WHAT YOU WILL DO: Copy the lines exactly. Begin at the first line of the data and stop after the line with "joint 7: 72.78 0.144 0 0".

** Opening STORED DATA block **

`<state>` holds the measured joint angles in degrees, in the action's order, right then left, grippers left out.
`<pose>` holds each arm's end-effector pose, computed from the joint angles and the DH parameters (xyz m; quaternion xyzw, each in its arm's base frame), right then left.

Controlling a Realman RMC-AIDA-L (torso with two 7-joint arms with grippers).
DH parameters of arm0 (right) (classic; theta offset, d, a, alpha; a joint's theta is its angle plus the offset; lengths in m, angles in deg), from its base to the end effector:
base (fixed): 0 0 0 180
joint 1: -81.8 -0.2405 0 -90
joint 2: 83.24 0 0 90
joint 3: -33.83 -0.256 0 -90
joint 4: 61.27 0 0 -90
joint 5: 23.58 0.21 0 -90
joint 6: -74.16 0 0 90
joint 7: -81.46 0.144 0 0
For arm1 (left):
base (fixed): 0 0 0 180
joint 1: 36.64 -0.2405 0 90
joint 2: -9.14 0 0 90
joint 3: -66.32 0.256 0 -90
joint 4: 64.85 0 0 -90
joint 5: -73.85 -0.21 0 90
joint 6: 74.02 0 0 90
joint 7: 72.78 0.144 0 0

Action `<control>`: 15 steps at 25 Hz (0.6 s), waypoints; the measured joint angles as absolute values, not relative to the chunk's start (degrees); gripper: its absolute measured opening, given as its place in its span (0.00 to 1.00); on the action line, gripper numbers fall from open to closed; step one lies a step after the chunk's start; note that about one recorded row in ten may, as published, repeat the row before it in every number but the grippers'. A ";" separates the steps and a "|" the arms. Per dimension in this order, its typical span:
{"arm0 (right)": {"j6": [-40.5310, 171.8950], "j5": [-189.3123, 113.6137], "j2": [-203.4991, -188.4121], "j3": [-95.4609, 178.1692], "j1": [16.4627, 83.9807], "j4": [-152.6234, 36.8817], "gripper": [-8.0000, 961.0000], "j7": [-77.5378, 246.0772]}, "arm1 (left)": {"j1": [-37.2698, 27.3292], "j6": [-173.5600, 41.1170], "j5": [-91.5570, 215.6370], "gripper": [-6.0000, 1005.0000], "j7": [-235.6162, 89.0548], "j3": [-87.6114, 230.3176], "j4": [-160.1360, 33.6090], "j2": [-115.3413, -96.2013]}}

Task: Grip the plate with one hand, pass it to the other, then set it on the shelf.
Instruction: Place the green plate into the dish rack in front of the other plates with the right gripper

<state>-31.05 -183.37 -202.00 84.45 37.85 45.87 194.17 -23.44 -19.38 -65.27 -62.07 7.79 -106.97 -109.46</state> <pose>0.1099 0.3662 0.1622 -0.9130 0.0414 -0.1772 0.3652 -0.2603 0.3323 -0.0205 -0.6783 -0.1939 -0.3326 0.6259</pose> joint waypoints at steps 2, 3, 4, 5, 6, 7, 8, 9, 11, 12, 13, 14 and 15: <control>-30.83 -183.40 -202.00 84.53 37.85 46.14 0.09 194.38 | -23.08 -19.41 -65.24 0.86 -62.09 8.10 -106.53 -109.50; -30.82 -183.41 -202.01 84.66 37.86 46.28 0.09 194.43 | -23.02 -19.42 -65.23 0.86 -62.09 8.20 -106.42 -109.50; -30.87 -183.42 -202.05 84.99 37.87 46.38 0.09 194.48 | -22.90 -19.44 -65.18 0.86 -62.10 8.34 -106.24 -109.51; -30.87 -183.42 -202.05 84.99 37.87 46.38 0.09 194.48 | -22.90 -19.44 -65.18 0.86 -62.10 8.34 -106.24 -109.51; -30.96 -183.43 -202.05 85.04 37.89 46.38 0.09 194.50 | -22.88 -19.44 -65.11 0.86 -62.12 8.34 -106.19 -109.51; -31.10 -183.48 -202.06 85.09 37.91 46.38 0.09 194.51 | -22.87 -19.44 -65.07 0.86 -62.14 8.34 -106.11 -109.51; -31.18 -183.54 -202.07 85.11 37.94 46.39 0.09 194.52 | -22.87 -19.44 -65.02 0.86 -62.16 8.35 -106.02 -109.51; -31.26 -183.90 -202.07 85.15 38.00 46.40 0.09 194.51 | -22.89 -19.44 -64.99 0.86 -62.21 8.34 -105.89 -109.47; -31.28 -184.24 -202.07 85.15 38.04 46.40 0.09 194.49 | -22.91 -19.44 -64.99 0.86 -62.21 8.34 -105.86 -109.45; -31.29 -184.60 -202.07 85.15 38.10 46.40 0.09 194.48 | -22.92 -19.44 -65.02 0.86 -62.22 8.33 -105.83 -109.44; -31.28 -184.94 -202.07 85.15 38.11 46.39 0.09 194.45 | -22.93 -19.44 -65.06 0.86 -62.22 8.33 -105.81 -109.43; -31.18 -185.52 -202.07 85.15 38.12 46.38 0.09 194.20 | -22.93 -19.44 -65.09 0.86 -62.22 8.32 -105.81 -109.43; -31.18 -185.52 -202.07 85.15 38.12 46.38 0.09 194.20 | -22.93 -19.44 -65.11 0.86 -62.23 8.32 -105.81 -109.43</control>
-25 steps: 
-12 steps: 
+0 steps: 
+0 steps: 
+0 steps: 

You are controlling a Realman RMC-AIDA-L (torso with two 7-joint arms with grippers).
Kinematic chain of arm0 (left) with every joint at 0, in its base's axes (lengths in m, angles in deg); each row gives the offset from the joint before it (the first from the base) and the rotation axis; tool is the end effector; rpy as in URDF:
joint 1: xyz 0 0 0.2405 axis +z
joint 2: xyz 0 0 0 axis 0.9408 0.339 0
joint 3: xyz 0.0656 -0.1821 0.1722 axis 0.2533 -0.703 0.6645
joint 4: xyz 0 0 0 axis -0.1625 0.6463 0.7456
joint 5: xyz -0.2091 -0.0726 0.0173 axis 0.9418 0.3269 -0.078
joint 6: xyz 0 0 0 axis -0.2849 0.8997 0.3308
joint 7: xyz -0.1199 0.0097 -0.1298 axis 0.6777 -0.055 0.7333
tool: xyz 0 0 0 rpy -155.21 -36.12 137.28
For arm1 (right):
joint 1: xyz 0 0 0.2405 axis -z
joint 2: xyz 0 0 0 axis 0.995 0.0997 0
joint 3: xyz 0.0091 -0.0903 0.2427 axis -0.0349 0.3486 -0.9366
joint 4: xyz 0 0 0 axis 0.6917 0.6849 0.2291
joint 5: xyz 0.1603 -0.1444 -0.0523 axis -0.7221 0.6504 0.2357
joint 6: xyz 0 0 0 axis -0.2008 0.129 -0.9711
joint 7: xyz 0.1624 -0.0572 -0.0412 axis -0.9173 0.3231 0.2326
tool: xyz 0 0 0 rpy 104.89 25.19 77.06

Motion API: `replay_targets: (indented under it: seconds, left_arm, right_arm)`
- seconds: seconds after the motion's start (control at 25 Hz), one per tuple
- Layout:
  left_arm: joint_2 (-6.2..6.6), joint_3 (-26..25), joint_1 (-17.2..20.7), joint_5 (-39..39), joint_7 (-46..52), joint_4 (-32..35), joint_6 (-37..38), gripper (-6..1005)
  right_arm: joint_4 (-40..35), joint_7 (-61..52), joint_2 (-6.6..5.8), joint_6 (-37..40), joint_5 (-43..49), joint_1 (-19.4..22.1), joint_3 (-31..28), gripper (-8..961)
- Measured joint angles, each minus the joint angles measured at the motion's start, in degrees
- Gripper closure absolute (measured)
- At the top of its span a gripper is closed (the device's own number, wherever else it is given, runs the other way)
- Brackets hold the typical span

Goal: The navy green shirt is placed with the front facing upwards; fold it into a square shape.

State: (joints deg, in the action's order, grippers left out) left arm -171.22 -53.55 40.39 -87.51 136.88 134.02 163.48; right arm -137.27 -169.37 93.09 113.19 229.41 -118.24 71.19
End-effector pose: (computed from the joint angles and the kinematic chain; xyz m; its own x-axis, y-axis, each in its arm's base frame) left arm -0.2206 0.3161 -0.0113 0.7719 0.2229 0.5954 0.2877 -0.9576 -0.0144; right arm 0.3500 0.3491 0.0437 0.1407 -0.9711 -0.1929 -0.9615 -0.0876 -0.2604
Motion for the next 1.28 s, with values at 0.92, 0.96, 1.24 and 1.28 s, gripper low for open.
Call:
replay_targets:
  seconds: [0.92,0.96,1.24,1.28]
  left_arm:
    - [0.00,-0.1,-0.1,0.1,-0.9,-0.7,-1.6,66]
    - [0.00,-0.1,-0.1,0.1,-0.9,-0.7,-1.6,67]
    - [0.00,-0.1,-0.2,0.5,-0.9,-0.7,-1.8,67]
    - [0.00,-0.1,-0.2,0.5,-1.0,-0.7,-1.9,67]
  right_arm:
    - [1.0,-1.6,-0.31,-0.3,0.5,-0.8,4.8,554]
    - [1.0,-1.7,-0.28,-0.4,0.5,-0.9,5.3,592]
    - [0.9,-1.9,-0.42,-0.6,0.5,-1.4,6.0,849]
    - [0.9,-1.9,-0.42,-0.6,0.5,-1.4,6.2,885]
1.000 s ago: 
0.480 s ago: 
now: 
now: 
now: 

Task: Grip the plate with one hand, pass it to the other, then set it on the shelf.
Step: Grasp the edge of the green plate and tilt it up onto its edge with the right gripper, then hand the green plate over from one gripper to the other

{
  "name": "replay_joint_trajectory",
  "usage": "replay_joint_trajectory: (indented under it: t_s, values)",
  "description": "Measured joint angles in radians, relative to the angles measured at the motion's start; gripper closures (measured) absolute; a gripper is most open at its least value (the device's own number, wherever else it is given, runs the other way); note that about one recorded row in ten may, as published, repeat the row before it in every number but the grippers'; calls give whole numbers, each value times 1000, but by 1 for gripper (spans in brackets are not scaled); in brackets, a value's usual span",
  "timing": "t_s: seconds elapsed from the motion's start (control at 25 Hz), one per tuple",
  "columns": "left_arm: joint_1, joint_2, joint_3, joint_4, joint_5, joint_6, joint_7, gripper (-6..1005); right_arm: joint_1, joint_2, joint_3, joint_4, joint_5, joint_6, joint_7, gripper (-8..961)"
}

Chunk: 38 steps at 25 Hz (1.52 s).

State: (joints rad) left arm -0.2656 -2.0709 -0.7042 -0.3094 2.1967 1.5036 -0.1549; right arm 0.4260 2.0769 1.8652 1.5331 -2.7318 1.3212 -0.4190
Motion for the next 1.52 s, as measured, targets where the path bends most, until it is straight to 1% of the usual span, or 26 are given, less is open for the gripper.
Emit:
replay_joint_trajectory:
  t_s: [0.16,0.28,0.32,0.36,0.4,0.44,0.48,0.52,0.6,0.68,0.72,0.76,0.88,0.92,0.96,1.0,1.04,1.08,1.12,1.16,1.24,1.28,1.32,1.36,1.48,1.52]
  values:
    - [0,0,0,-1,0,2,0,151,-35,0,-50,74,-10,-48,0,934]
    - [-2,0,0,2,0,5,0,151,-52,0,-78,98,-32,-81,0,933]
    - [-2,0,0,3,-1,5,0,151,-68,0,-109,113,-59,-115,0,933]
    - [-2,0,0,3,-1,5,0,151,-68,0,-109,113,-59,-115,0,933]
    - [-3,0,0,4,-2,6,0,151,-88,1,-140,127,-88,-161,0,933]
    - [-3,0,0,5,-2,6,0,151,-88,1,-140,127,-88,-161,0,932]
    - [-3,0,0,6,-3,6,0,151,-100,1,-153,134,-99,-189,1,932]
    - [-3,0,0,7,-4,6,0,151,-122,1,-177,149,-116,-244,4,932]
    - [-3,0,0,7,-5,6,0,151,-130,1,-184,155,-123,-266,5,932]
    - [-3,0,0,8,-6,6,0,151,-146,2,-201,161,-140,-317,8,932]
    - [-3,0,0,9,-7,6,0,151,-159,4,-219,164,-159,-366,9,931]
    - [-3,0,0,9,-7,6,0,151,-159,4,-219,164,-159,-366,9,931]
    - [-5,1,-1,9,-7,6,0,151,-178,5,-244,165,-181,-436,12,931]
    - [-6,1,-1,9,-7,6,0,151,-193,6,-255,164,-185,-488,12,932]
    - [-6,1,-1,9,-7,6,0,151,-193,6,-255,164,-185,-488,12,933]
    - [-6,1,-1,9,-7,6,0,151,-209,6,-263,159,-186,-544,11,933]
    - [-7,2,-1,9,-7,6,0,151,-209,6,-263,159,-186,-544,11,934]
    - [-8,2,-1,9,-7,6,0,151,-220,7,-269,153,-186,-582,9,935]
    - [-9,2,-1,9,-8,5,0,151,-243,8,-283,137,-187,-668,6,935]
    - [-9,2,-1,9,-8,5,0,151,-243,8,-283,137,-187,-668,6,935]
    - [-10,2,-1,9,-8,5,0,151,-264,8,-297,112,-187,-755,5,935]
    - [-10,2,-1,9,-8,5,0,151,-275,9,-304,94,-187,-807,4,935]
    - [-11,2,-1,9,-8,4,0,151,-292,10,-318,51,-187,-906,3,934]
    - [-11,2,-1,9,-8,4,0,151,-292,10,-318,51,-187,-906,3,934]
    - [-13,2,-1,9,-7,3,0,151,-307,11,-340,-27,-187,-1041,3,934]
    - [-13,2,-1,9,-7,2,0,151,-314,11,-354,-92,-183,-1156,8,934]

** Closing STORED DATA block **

EXERCISE OUTPUT:
`<state>` holds the measured joint angles in degrees, in the action's order, right then left, grippers left out.
`<pose>` holds each arm's end-effector pose, computed from the joint angles and the DH parameters (xyz m; quaternion xyzw, each in its arm's base frame), right then left.

Controlling a Realman RMC-AIDA-L (torso with two 7-joint arms with grippers).
DH parameters of arm0 (right) (classic; theta offset, d, a, alpha; a joint's theta is its angle plus the offset; lengths in m, angles in deg), from its base to the end effector:
base (fixed): 0 0 0 180
joint 1: -81.8 -0.2405 0 -90
joint 2: 83.24 0 0 90
joint 3: -33.83 -0.256 0 -90
joint 4: 61.27 0 0 -90
joint 5: 23.58 0.21 0 -90
joint 6: -74.16 0 0 90
joint 7: -81.46 0.144 0 0
For arm1 (left):
base (fixed): 0 0 0 180
joint 1: 36.64 -0.2405 0 90
joint 2: -9.14 0 0 90
joint 3: -66.32 0.256 0 -90
joint 4: 64.85 0 0 -90
joint 5: -73.85 -0.21 0 90
joint 6: 74.02 0 0 90
joint 7: 72.78 0.144 0 0

The output above is complete.